Katherine Mitchell, drawing and painting
BFA, Atlanta College of Art; MVA, Georgia State University
Mitchell has exhibited nationally and internationally, including The American Academy of Arts and Letters, NY and the National Museum for Women in the Arts, Washington, D. C., and has works in numerous private and public collections, including MOCA GA and the High Museum of Art in Atlanta, GA; J. B. Speed Museum, Louisville, KY and the Arkansas Art Center, Little Rock, AR. She has received numerous awards and grants, including a National Endowment for the Arts/Southern Arts Federation grant in painting in 1992. In 2000, she completed a five-year project of 15,000 sq. ft. of ceramic tile murals for a Metropolitan Atlanta Rapid Transit Authority station in Atlanta.

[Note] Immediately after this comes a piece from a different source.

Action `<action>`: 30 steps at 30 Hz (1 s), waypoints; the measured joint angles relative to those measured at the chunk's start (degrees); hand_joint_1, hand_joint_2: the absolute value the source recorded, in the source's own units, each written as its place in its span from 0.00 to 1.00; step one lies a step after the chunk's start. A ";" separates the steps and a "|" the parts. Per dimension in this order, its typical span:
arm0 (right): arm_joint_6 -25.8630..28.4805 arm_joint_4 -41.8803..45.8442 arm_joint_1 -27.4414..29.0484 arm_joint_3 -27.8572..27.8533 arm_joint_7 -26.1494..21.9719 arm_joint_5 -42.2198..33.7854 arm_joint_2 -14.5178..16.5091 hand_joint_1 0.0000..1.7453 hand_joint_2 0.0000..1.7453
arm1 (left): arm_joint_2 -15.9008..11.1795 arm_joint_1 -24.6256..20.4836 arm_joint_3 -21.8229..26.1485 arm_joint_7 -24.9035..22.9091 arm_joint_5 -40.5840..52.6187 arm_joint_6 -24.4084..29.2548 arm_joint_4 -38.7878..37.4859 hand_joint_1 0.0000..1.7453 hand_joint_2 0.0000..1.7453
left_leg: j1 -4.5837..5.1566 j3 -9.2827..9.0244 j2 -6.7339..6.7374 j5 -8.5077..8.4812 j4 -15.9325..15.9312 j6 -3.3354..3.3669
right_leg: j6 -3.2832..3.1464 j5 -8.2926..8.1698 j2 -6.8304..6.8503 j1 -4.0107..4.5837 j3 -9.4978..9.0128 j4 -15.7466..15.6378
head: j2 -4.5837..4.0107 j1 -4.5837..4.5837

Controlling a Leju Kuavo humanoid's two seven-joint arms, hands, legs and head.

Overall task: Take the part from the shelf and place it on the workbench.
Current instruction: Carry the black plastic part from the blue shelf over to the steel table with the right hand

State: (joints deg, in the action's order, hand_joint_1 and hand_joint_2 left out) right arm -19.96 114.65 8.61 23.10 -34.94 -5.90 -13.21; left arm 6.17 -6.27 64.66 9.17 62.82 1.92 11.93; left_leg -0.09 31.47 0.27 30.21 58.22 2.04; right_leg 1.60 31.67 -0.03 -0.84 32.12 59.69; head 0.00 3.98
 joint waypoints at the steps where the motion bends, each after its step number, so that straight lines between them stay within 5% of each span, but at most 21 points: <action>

Kerry Moore, drawing, painting and sculpture
BFA, sculpture, College of the Dayton Art Institute, OH; MFA, sculpture, University of Arizona-Tucson
Moore’s Georgia exhibitions include Atlanta showings at Eyedrum, the Emory Visual Arts Gallery, MOCA GA, The Emory Chairs Project, King Plow Sculpture Show (Invitational), and Spruill Center, as well as a show in Savannah, GA at the Savannah College of Art and Design. His other exhibitions include shows at the Orlando Museum of Art, FL and the Gibbes Museum of Art, Charleston, SC. He has completed commissions for the City of Atlanta Hartsfield Jackson International Airport, Delta Air Lines and the University of Arizona Committee on Dance in Tucson. His grants and awards include a Fulton County Individual Artist Grant in Atlanta, GA and a Georgia Council for the Arts Individual Artist Grant.  

Curator Biography

Julia A. Fenton
BA, Millsaps College, Jackson, MS
Fenton has curated exhibitions in Oregon and Atlanta. Fenton’s own art, which is feminist based, has been reviewed nationally in Art in America, Art Papers, Sculpture and Artweek. Her art has been featured in solo exhibitions in GA, MS, CA, OR and CO, and she has participated in invitational group exhibitions throughout the United States. She is the founding editor of the publication now known as “Art Papers” magazine, and has served on their board since 2006. Her Atlanta-area positions have included E xhibitions Director, Spruill Center for Arts; Gallery Director and Curator, Atlanta Contemporary Art Center; Director of Galleries (City Gallery at Chastain and City Hall East Gallery), The City of Atlanta Department of Cultural Affairs. She is the formerDirector of the Newport Visual Arts Center, Oregon. In addition, Fenton’s expertise includes grant writing, teaching, consulting, research and publishing. She has many awards, honors and community service activities to her credit, including Outstanding Woman in the Visual Arts, State of Georgia, Georgia Society of Historic Preservation (2006); Outstanding Woman in the Visual Arts, Atlanta Women in Film (1982); and City Council, Toledo, Oregon (2003-2005).